» **BRIEF**
Return the data below unchanged. Drop any pictures.

» **DATA BLOCK**
──────────

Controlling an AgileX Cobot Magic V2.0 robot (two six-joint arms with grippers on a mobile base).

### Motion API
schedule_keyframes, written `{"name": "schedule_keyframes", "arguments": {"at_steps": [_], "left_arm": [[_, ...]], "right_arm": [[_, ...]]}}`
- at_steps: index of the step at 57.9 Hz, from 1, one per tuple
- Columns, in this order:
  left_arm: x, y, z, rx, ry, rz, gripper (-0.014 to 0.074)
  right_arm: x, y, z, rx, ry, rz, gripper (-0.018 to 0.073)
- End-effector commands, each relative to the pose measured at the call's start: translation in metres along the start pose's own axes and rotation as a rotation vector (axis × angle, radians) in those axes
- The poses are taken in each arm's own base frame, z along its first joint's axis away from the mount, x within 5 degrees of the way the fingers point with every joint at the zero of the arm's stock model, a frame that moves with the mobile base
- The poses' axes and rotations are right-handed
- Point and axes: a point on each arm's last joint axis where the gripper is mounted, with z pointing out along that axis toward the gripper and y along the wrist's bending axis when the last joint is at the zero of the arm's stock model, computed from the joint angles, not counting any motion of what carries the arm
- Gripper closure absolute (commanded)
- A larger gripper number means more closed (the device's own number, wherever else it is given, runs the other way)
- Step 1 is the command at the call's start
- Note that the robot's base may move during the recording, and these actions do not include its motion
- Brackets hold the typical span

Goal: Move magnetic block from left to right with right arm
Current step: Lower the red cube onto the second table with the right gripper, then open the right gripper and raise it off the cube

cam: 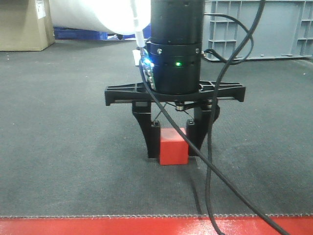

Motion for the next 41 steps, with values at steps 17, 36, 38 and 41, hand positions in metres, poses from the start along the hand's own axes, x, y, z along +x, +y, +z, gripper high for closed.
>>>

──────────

» **RESULT FOR THIS TASK**
Controlling an AgileX Cobot Magic V2.0 robot (two six-joint arms with grippers on a mobile base).

### Motion API
schedule_keyframes, written `{"name": "schedule_keyframes", "arguments": {"at_steps": [_], "left_arm": [[_, ...]], "right_arm": [[_, ...]]}}`
- at_steps: index of the step at 57.9 Hz, from 1, one per tuple
- Columns, in this order:
  left_arm: x, y, z, rx, ry, rz, gripper (-0.014 to 0.074)
  right_arm: x, y, z, rx, ry, rz, gripper (-0.018 to 0.073)
- End-effector commands, each relative to the pose measured at the call's start: translation in metres along the start pose's own axes and rotation as a rotation vector (axis × angle, radians) in those axes
- The poses are taken in each arm's own base frame, z along its first joint's axis away from the mount, x within 5 degrees of the way the fingers point with every joint at the zero of the arm's stock model, a frame that moves with the mobile base
- The poses' axes and rotations are right-handed
- Point and axes: a point on each arm's last joint axis where the gripper is mounted, with z pointing out along that axis toward the gripper and y along the wrist's bending axis when the last joint is at the zero of the arm's stock model, computed from the joint angles, not counting any motion of what carries the arm
- Gripper closure absolute (commanded)
- A larger gripper number means more closed (the device's own number, wherever else it is given, runs the other way)
- Step 1 is the command at the call's start
- Note that the robot's base may move during the recording, and these actions do not include its motion
- Brackets hold the typical span

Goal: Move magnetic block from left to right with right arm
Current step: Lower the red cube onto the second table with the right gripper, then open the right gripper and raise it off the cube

cam: 

Motion for the next 41 steps, with values at steps 17, 36, 38 and 41, hand positions in metres, poses from the start along the hand's own axes, x, y, z along +x, +y, +z, gripper high for closed.
>>>

That completes the answer.